It’s finally time for that special part of the year, it only comes around once and only for a short time… Chris-uhhh… UCAS Applications! So to help you get ready, our student blogger Kyle has put together a UCAS prep-list that will guide you through the process.
1. Check courses and modules
This is a little self-explanatory and you’re probably already doing it but it’s worth repeating. Find the course you want to do! It’s a little overwhelming when you see just how many different courses are on offer, so it’s best to start narrowing it down. Try looking at some courses that are related to your A-Levels, or maybe a job area you’re interested in. From there, narrow it down some more, look at what universities are offering those courses and start looking at the modules they offer. Each course is different so the modules they teach are really important, make sure that they are teaching you what you want to learn! Finally, choose a course that you love, one that offers the education you want and one that you feel like you’d really enjoy.
Get hold of your predicted grades
One of the most important aspects of your UCAS application is your predicted grades. As they are what uni’s look at to see if you qualify for a course. So it’s essential that you get them! Teachers are usually pretty good a getting them to you, but there are some stubborn ones out there. Hide in their classroom, chase them through the hallways and flood their inbox with emails!… Or maybe just book a meeting with them. Just make sure you get them!
Writing a personal statement is a bit like Marmite, you either love it or you hate it, there is no in between! The thing is though, you have to do it. The personal statement is your chance to talk directly to the people who can offer you a place, so it’s important to get it right. Getting it right is difficult though, as different courses want to hear different things from you. So first things first: research! Look into the courses you’re applying for and think about what you’ve done that might be relevant.

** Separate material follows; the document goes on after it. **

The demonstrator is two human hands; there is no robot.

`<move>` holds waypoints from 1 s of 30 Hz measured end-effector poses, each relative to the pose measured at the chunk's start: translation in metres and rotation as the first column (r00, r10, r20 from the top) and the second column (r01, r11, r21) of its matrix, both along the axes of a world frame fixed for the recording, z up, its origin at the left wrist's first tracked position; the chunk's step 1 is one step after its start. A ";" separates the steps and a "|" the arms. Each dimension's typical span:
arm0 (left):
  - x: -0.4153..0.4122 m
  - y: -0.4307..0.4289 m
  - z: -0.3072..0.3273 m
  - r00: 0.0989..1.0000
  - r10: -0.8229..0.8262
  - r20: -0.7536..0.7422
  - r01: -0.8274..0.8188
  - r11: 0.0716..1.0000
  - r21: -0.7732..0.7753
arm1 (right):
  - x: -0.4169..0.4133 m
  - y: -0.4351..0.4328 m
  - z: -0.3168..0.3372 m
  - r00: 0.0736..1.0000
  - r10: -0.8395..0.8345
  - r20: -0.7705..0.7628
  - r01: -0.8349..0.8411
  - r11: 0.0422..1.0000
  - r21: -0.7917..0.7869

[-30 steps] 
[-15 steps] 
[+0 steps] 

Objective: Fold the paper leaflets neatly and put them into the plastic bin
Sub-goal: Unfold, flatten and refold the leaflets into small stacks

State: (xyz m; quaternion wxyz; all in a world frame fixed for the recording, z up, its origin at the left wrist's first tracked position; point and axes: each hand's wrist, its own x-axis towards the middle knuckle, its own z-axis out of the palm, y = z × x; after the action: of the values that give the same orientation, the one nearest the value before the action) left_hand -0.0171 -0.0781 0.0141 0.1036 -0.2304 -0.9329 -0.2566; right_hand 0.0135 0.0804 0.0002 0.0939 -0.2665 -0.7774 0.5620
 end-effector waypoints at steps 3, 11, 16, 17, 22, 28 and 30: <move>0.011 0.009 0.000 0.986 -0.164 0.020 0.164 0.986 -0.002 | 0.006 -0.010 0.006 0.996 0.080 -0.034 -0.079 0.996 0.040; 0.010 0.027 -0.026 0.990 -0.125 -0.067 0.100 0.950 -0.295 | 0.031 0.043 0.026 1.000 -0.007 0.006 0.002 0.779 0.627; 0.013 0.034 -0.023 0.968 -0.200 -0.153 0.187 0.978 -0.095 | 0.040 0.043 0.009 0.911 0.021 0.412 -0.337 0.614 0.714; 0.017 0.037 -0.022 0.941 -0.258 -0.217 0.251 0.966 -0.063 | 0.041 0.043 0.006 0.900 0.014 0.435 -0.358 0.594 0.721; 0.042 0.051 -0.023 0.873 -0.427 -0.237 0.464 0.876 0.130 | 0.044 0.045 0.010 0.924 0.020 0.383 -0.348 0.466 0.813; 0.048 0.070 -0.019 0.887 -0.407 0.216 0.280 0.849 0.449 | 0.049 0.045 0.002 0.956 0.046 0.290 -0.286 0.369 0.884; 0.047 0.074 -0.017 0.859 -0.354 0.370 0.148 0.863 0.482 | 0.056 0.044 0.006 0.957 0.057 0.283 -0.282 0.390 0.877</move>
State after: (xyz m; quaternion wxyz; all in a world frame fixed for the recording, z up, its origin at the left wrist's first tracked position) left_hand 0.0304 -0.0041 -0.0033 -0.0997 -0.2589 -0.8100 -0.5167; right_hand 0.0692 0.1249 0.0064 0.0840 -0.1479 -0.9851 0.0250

Make sure to add in any extra-curricular activities you do and how they factor into your work ethic. Plus it’s always good to look into who your lecturers might be and maybe mention their work. Give yourself plenty of time with your statement and read through it every time you add something. Plus send it to your teachers and family to see what their input is, you want to be putting your best self forward so get as much feedback as possible.
Find all of your qualifications
Now a minor but important thing to remember is to find out exactly what qualifications you already have. You don’t want to forget anything on your application, so dig out your old GCSE certificates and any other important bits of paper and add them to UCAS. By finding them you’ll know exactly what grades you achieved and at what level you studied, because it’s probably been a little while since you thought about them.